Gleichstellungsarbeit an der FH Erfurt
An der FH Erfurt spielt die Gleichstellungsarbeit eine zentrale Rolle und ist im Verantwortungsbereich des Präsidenten angesiedelt. Eine ganze Reihe von Erfolgen kann die FH Erfurt bereits vorweisen. Gleichwohl bewegt sie sich was Ihre Verortung im Thema Gleichstellung anbelangt vorerst nur in der Mitte der Gesellschaft. Derzeit befindet sich die Hochschule in einem vielschichtigen Transformationsprozess, der auch den Bereich der Gleichstellung betrifft und mit „Rollen im Wandel – Strukturen im Aufbau“ beschrieben werden kann.
Die FH Erfurt stellt sich diesen umfangreichen Herausforderungen und arbeitet sowohl aktiv an einem modernisierten Selbstverständnis und Leitbild, als auch an modernisierten Strukturen. In ihrem aktuellen Leitbild aus dem Jahr 2008 bekennt sich die FH Erfurt unter der Überschrift „Nachhaltigkeit und gesellschaftliche Verantwortung“ unter anderem zu folgenden Grundprinzipien:
- „Die FH Erfurt wirkt [...] darauf hin, dass Frauen und Männer gleiche Entwicklungsmöglichkeiten haben und folgt damit dem Prinzip des Gender Mainstreaming. Sie bietet allen Mitgliedern und Angehörigen gleiche Chancen auf Entwicklung. [...]“
- „[...] Sie unterstützt aktiv die Vereinbarkeit von Familie und Studium sowie von Familie und Beruf.“
Konkret bedeutet für die Hochschulleitung dies die Umsetzung der Zielstellungen:
- Abbau von Benachteiligungen von Frauen in allen Ebenen und Bereichen,
- Realisierung gleicher Teilhabe von Mann und Frau an Lehre und Forschung sowie
- Umsetzung einer von tradierten Rollenmustern befreiten, selbstbestimmten Lebensgestaltung beider Geschlechter in der Hochschule.

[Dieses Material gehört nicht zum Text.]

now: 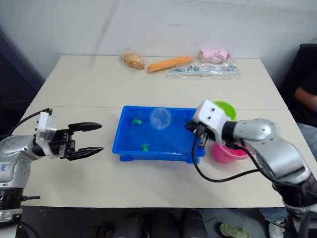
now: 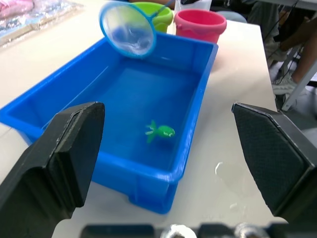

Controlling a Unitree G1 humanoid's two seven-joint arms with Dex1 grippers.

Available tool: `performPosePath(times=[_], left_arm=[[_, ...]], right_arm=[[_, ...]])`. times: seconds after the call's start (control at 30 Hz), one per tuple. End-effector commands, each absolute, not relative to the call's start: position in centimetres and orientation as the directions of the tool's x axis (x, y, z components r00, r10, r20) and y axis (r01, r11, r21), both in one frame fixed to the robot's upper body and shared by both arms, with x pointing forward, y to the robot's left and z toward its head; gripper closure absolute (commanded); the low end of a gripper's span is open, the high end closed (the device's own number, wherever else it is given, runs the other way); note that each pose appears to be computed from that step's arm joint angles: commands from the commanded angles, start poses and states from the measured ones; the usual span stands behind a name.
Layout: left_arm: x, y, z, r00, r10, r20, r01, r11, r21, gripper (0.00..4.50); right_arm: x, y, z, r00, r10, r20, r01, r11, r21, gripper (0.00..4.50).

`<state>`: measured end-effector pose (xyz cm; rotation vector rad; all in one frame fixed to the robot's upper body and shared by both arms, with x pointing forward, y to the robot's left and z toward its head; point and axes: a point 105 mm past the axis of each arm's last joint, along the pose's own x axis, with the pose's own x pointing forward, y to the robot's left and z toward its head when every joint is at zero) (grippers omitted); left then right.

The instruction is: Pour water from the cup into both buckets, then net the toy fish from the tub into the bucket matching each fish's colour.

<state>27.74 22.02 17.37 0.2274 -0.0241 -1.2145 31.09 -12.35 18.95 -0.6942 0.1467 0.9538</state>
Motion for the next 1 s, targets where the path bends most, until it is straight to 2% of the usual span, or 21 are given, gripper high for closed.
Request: performPosePath(times=[0.03, 0.23, 0.43, 0.5, 0.7, 0.87, 1.0], left_arm=[[26.9, 22.2, 17.5, 0.359, -0.926, -0.118, 0.919, 0.328, 0.22, 0.07], [26.1, 21.8, 17.0, 0.372, -0.921, -0.115, 0.916, 0.343, 0.208, 0.07], [26.0, 21.4, 17.1, 0.376, -0.92, -0.114, 0.914, 0.348, 0.209, 0.07], [26.1, 21.4, 17.2, 0.377, -0.919, -0.113, 0.913, 0.348, 0.212, 0.07], [26.3, 21.4, 17.4, 0.374, -0.921, -0.113, 0.913, 0.344, 0.219, 0.07], [26.4, 21.3, 17.4, 0.371, -0.921, -0.116, 0.913, 0.34, 0.224, 0.07], [26.5, 21.3, 17.3, 0.378, -0.919, -0.113, 0.912, 0.348, 0.218, 0.07]], right_arm=[[32.2, -12.1, 17.4, 0.571, 0.658, -0.491, -0.791, 0.282, -0.543, 4.5], [33.7, -11.1, 16.1, 0.566, 0.612, -0.552, -0.787, 0.202, -0.583, 4.5], [32.1, -7.4, 15.3, 0.402, 0.706, -0.583, -0.891, 0.155, -0.427, 4.5], [32.4, -6.4, 15.7, 0.39, 0.731, -0.559, -0.9, 0.176, -0.398, 4.5], [31.9, -5.5, 15.1, 0.305, 0.746, -0.592, -0.944, 0.157, -0.29, 4.5], [30.3, -5.1, 14.7, 0.174, 0.776, -0.607, -0.985, 0.126, -0.121, 4.5], [30.4, -5.2, 15.0, 0.171, 0.807, -0.565, -0.984, 0.172, -0.051, 4.5]])
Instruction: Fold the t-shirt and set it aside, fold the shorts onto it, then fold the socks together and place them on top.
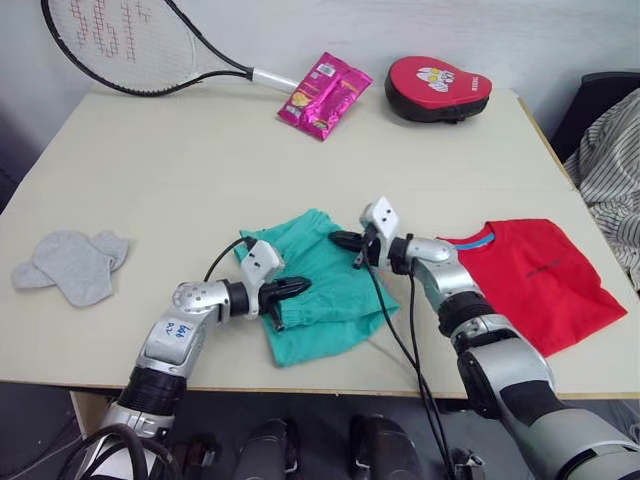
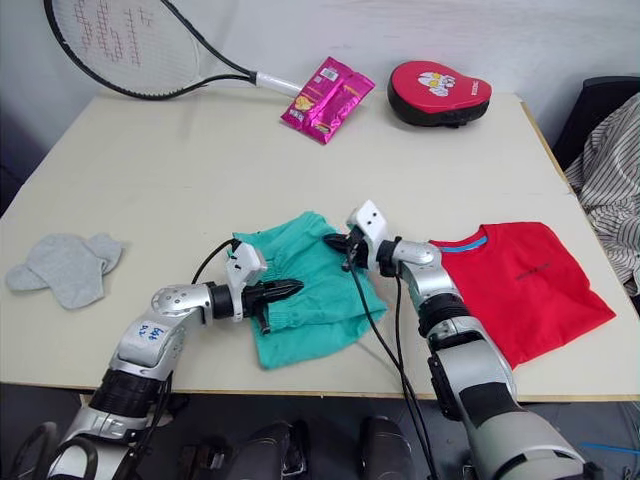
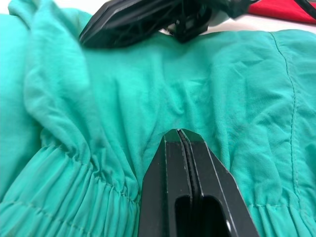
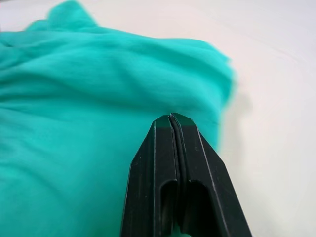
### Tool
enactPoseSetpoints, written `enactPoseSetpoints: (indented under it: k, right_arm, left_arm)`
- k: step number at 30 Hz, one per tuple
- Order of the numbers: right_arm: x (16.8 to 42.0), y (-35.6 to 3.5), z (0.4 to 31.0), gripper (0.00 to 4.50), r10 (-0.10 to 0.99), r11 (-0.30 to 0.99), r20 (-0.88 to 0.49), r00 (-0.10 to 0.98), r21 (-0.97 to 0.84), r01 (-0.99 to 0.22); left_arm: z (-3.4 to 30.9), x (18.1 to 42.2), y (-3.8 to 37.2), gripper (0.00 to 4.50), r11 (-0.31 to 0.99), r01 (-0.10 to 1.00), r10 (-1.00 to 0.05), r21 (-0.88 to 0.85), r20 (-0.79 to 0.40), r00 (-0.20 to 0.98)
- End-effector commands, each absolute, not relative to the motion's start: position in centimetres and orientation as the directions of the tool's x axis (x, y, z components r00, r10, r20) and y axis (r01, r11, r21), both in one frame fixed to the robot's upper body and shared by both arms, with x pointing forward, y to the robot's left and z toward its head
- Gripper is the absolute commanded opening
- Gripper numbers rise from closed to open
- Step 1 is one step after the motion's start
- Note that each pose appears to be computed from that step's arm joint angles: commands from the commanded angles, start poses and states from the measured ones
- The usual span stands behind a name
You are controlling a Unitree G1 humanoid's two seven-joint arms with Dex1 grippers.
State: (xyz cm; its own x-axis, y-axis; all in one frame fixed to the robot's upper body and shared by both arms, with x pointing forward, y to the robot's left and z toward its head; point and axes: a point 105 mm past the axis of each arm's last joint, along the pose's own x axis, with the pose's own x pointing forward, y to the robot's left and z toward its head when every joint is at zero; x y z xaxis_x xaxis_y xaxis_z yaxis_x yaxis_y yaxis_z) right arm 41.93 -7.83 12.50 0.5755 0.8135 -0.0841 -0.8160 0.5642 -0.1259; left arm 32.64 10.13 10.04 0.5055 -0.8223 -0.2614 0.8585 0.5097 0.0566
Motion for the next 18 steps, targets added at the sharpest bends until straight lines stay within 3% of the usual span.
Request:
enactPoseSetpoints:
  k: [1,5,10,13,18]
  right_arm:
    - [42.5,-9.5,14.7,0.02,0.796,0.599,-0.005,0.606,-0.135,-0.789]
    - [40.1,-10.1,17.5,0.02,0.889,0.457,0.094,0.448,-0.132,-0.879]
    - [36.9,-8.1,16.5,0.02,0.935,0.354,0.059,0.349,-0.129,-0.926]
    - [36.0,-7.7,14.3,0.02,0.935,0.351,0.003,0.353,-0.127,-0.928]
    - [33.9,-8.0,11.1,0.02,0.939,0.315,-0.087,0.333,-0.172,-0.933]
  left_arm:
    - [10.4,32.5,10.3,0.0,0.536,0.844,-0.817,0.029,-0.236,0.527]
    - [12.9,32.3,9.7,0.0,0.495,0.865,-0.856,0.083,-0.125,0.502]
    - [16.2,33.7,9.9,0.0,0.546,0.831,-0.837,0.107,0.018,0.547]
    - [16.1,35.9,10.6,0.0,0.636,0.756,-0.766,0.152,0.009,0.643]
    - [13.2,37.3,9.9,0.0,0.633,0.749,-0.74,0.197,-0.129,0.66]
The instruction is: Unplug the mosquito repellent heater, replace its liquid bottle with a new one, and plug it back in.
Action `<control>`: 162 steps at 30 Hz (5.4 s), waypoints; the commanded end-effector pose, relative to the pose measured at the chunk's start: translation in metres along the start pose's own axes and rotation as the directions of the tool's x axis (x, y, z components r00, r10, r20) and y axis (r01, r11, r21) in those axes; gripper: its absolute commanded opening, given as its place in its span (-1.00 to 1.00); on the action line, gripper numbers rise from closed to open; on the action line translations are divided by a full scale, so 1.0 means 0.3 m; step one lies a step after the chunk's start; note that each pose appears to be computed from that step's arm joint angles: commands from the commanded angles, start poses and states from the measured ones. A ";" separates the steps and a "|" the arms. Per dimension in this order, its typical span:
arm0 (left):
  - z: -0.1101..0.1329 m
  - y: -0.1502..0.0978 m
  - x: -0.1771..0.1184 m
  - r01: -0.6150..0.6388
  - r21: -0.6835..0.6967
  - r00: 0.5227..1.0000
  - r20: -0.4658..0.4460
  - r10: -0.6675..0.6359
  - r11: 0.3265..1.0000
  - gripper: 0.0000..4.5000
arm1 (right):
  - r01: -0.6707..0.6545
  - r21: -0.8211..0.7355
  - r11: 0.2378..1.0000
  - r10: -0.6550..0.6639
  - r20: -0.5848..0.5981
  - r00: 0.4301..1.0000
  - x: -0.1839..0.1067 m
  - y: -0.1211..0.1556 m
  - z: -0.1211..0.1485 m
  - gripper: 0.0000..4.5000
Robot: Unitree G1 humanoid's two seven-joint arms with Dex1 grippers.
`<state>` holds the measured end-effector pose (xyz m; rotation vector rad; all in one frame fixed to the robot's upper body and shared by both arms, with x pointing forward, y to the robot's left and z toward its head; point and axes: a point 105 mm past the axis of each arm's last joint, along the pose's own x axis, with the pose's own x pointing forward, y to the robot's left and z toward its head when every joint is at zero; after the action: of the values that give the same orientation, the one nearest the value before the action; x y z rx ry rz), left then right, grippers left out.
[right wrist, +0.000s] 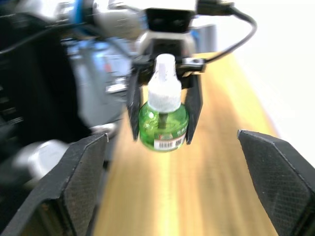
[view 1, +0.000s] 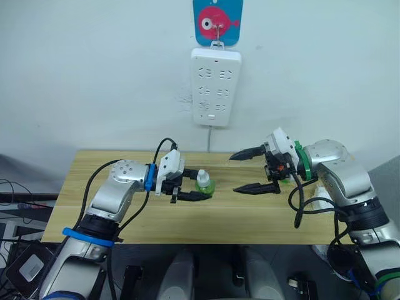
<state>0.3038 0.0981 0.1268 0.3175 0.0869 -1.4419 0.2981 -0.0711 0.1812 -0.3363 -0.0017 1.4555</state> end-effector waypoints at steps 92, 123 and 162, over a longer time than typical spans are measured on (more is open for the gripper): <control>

Das Präsidium sieht sich dabei in einer besonderen Verantwortung und arbeitet aktiv und engagiert daran, Gender Mainstreaming als Strategie sowie konkrete Geschlechtergerechtigkeit in der Hochschule zu verankern. Es muss allen an Entscheidungsprozessen beteiligten Akteurinnen und Akteuren und darüber hinaus generell allen Mitgliedern der Hochschule klar sein oder werden, dass Gleichstellung eine kontinuierlich zu realisierende Querschnittsaufgabe ist. Mögliche Auswirkungen auf die Geschlechterverhältnisse müssen bereits in den Planungsprozessen und durchgängig in möglichst allen Prozessverläufen analysiert, beurteilt und in die weitere Entscheidungsfindung einbezogen werden. Dies wird eine Kernaufgabe des im Aufbau befindlichen Qualitätsmanagementsystems sein. Die an der FH Erfurt etablierte und seit Jahren als Ideengeberin und Initiatorin aktive Genderforschung ist dabei unverzichtbar.
Um diesen Anspruch auch strukturell und organisatorisch zu unterstreichen hat das Präsidium beschlossen, das im Aufbau befindliche Gleichstellungsbüro, welches seinen Auftrag deutlich über die Arbeit der Gleichstellungsbeauftragten und des Gleichstellungsbeirates hinaus entwickeln wird, strukturell direkt beim Präsidenten anzusiedeln. Die Qualitätssicherung ist direkt der zuständigen Vizepräsidentin für Qualität und Exzellenz zugeordnet.
Im Februar 2009 wurde die Überarbeitung des Frauenförderplanes beendet. Dieser wurde am 11.02.2009 vom Senat bestätigt und ist damit verbindlich. Neben diesem stark formalisierten Instrument, welches zudem dem Land zur strukturierten Datengewinnung dient und einen sehr formalen Charakter hat, hat die Hochschulleitung zu Ende Februar 2009 ein Gleichstellungskonzept beschlossen, welches auf Basis einer differenzierten Analyse, konzeptionelle Ziele und konkrete Maßnahmen formuliert. Nach diesem Gleichstellungskonzept arbeitet die Hochschule in den kommenden 3 Jahren.